Instructions for the task:
If a line in the listing carries the word "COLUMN", return a copy of that line.

---

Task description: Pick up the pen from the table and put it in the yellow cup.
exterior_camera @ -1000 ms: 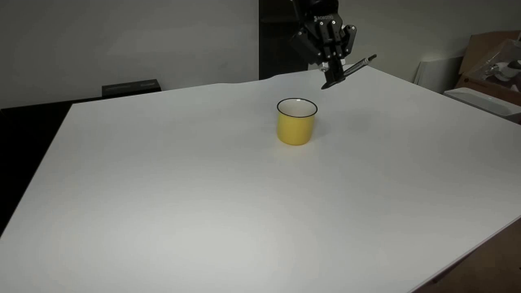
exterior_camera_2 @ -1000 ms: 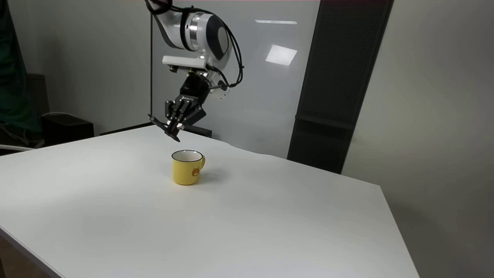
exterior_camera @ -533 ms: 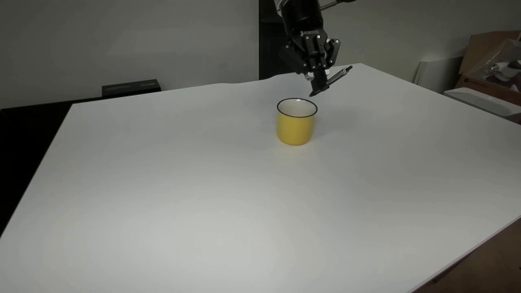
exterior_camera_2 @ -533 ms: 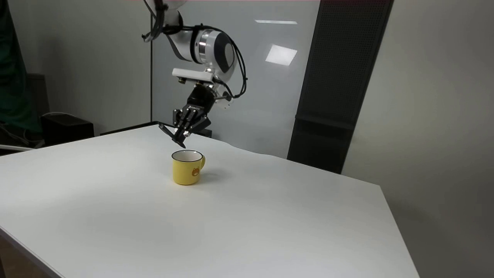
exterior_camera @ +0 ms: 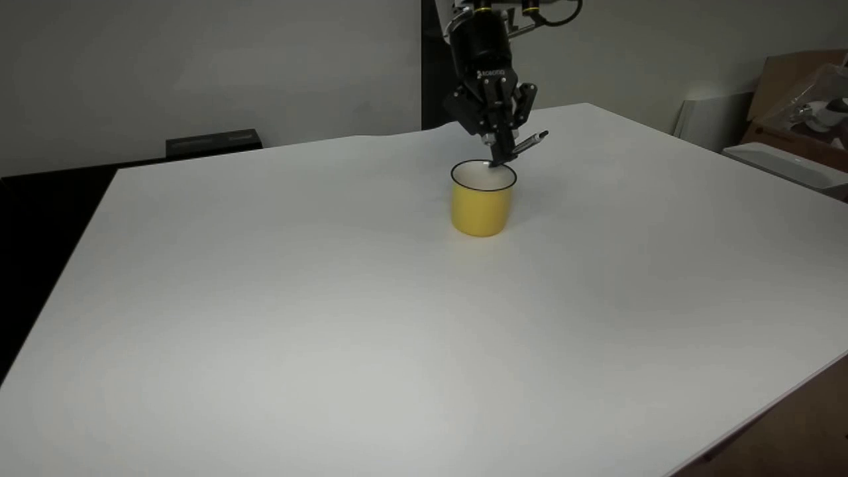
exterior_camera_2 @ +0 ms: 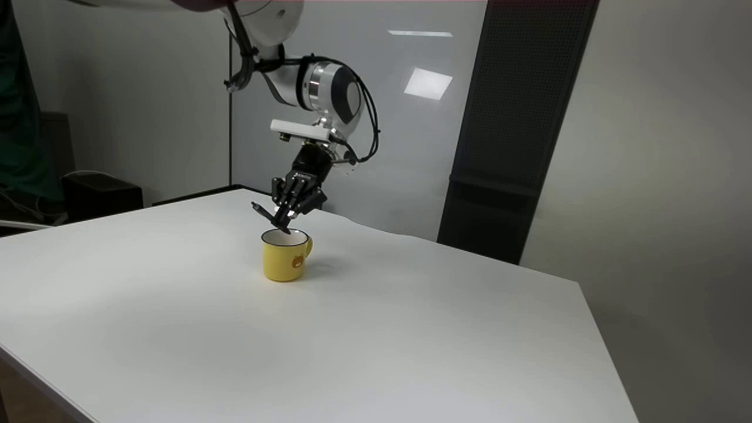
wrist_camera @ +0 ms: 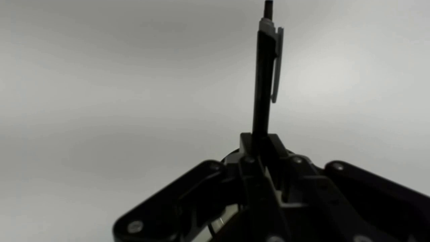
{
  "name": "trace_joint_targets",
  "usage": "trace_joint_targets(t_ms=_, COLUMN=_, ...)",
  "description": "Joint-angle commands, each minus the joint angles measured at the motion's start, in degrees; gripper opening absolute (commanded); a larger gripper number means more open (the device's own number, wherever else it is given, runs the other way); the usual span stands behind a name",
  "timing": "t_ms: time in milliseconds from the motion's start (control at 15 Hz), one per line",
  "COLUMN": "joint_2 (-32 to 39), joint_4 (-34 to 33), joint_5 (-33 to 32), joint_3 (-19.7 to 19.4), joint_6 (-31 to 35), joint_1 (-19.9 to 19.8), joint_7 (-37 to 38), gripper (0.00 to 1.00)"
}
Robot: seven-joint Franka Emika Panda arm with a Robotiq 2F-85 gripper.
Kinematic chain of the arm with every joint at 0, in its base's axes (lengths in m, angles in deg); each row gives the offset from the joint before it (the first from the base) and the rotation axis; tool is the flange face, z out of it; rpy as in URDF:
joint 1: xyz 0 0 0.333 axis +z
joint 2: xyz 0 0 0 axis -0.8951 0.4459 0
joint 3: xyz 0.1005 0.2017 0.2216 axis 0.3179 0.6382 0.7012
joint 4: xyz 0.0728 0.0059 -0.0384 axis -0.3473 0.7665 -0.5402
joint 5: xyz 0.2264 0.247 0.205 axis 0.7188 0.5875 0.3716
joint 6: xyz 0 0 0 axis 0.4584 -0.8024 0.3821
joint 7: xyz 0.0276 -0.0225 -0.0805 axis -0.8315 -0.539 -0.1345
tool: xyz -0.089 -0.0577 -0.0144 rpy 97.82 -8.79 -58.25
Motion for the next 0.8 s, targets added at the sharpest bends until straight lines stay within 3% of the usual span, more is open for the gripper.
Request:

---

Response for this exercise:
  "usage": "trace_joint_targets(t_ms=_, COLUMN=_, ...)",
  "COLUMN": "joint_2 (-32 to 39), joint_4 (-34 to 33), joint_5 (-33 to 32), joint_3 (-19.7 to 19.4), joint_6 (-31 to 35), joint_1 (-19.9 to 19.8), joint_7 (-37 to 38), gripper (0.00 to 1.00)"

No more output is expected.